4\. And then, this: 

“You could stay the night,” his aunt says, a wavering smile on her lips as she tugs the sweater around her shoulders a little tighter. She gets smaller and smaller by the year and it's terrifying. They’re loitering in the hallway of their floor—her floor. “I haven't touched your room.” 

Seongwoo mirrors her smile, stronger, brighter, and lets out a long sigh. “I wish I could,” he says, lathering on theatrics extra thick because he’s still stupidly filial like this, still stupidly afraid of hurting anyone’s feeling. “I have class early tomorrow though and I’ll get in trouble if I’m late.” 

Both of them know it’s a lie but this, too, is ritual—pretending nothing has changed and that their worlds haven’t grown dramatically distant. 

He can't sleep in that room though. Can't reasonably sleep anywhere in that house when his body’s always on alert at home. 

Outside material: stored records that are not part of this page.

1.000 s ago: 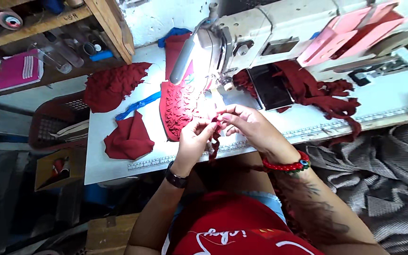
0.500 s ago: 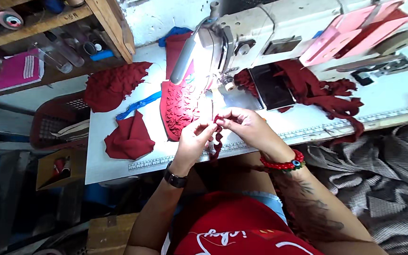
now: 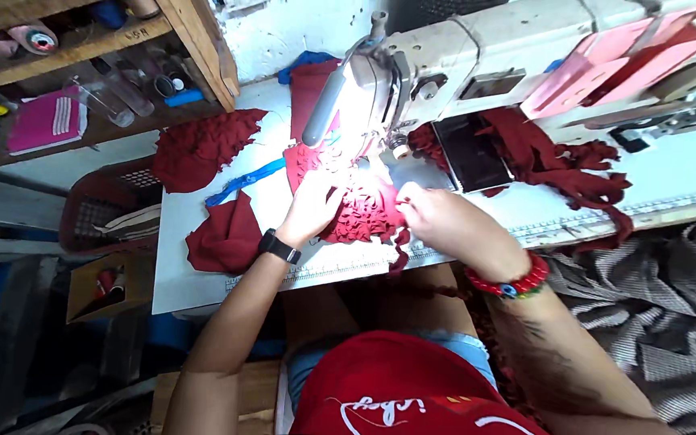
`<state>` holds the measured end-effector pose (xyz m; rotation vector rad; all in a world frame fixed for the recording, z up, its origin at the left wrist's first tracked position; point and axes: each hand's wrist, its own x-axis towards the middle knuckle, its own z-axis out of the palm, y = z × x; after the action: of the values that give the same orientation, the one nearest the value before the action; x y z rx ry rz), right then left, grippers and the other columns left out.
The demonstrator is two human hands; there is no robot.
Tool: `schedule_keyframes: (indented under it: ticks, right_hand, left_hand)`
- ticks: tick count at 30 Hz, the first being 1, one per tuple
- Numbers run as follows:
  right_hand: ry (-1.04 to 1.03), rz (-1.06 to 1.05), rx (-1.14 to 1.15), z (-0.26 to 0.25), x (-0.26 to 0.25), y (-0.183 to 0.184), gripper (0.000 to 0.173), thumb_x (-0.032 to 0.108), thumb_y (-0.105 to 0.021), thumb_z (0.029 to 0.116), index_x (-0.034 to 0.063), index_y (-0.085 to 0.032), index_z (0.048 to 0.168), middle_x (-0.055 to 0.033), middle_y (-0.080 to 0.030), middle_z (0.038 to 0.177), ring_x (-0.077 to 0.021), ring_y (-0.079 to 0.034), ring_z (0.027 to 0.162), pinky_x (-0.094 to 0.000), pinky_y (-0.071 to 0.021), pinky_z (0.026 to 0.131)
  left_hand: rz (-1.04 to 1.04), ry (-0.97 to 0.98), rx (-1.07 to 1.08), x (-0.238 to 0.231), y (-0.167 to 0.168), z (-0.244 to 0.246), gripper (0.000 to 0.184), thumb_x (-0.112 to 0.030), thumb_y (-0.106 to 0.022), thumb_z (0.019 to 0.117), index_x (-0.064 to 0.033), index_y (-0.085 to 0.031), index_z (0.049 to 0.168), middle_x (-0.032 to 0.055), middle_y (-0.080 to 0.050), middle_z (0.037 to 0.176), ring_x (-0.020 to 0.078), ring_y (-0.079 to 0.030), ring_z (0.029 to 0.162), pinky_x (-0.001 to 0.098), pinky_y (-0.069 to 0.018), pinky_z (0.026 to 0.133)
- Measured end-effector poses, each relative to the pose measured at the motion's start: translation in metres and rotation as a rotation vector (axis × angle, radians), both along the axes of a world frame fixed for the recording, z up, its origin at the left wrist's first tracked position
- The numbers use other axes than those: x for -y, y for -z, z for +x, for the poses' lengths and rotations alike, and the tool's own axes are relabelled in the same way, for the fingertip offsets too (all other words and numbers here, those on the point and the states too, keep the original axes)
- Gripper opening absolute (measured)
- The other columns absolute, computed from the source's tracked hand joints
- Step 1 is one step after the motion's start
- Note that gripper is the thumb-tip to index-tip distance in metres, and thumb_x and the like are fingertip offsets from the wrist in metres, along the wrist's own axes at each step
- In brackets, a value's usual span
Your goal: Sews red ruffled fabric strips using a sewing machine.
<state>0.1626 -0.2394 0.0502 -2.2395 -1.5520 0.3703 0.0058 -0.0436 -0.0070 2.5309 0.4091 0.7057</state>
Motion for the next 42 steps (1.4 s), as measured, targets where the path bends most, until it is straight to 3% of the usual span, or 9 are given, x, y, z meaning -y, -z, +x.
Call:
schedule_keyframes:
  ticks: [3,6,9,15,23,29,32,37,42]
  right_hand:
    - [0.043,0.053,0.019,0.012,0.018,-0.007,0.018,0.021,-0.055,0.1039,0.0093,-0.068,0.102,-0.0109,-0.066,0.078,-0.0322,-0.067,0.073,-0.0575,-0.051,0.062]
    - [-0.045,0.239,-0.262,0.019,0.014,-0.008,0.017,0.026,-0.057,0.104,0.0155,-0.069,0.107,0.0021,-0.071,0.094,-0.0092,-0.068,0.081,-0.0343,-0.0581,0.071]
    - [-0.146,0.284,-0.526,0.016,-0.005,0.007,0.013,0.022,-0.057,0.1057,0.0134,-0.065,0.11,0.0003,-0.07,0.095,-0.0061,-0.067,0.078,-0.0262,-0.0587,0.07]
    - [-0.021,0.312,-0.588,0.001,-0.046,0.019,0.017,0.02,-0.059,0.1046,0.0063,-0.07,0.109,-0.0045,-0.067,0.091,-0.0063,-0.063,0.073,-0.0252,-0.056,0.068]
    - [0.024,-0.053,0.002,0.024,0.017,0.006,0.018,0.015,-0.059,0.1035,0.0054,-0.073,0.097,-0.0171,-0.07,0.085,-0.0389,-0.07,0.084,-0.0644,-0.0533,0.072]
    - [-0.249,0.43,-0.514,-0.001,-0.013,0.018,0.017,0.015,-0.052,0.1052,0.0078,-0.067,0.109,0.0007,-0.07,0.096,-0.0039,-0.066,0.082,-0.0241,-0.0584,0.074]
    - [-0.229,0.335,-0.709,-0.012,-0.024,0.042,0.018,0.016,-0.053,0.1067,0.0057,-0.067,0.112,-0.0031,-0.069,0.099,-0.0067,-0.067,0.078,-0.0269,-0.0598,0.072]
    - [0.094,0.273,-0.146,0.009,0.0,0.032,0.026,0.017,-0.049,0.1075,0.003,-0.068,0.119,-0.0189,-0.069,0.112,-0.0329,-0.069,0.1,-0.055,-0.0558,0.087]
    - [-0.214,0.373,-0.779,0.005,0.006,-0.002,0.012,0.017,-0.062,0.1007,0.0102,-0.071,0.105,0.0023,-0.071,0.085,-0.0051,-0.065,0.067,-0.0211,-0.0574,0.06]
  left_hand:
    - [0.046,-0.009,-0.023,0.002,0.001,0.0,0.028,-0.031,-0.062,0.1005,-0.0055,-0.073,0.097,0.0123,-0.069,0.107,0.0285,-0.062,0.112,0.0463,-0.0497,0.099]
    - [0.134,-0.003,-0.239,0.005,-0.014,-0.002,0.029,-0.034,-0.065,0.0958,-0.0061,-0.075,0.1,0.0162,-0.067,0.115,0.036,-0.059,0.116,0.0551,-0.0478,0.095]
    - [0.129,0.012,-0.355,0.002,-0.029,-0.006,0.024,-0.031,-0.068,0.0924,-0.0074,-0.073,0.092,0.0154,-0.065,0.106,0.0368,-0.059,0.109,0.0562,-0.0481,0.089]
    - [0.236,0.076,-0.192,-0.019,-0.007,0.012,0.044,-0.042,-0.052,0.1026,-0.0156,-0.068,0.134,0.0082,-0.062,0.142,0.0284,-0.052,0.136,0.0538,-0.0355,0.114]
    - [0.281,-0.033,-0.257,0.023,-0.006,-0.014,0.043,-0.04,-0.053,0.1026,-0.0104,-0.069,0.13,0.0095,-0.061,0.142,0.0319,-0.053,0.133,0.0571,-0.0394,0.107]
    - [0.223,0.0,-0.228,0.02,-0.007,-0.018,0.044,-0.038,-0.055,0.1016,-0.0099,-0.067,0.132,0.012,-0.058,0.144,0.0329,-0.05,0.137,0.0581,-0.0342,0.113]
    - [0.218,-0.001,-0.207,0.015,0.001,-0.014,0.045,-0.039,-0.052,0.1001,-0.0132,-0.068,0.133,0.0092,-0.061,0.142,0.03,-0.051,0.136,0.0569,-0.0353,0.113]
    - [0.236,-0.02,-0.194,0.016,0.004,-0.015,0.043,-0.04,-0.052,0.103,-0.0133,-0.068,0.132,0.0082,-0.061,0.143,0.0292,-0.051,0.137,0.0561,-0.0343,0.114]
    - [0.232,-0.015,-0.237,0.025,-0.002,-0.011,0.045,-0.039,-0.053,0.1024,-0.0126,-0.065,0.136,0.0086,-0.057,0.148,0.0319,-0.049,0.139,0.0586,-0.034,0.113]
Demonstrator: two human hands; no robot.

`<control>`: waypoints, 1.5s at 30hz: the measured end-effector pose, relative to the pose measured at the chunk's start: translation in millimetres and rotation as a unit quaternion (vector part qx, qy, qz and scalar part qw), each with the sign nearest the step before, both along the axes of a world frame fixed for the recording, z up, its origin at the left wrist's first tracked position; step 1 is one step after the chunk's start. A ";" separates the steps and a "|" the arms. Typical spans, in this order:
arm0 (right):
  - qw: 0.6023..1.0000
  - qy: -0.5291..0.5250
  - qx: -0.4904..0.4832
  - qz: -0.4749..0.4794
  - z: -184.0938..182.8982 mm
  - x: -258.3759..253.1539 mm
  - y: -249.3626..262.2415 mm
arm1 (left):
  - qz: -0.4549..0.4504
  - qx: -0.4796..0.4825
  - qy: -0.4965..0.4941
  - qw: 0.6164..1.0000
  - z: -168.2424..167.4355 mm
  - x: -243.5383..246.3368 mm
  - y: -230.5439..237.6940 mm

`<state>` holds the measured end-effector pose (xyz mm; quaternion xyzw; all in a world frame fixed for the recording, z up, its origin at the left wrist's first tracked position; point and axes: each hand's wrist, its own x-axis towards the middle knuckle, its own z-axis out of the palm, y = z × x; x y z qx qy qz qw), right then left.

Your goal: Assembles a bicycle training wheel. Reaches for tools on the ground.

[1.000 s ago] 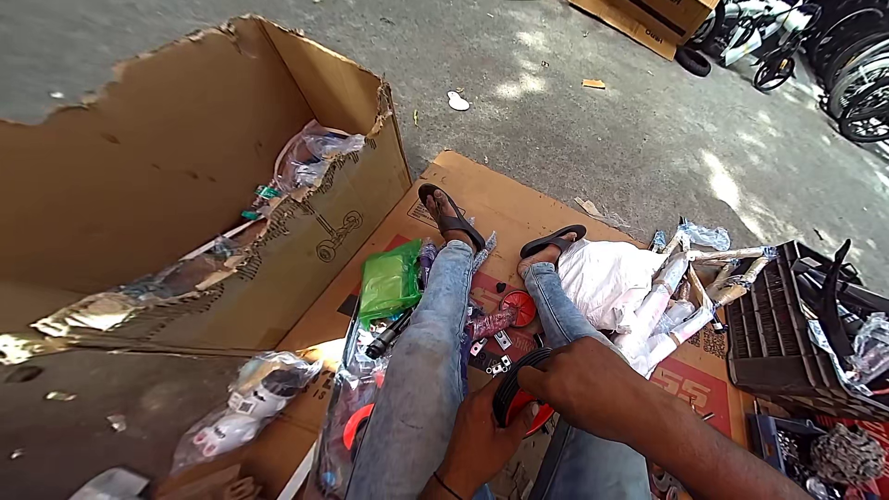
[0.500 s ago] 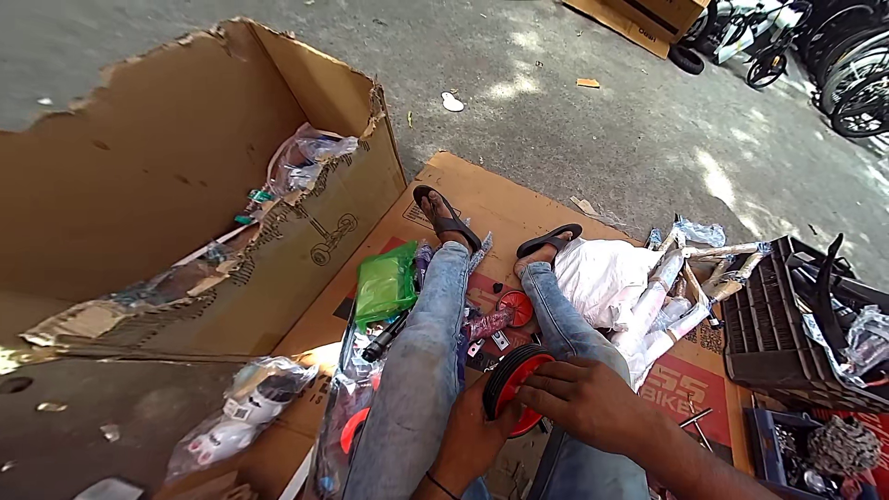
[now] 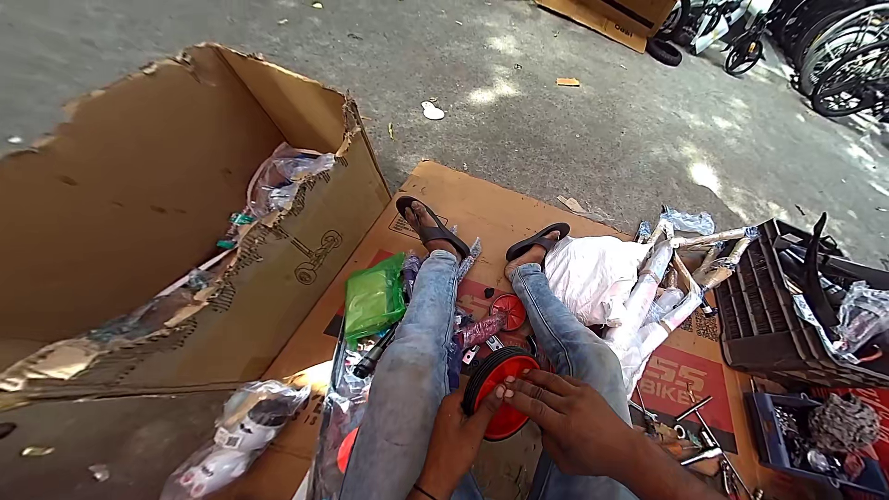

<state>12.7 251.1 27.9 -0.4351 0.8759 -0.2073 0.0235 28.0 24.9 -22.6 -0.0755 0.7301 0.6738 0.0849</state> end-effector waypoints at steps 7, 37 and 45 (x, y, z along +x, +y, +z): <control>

_I’m bad luck,_ he wants to explain, but Seongwoo’s aunt has had her heart broken too many times now and he doesn’t want to test the limits. 

“Alright,” she replies, reaching out to pat his cheek. “Let me know when you get back to your _one room_. It was good seeing you, Seongwoo. Call more often.” 

He gives her a quick hug and then stumbles back two steps, lifting a hand in farewell and using the other to press against the elevator button. “Go inside. It’s cold.” He drops his hand. “Good night, auntie.”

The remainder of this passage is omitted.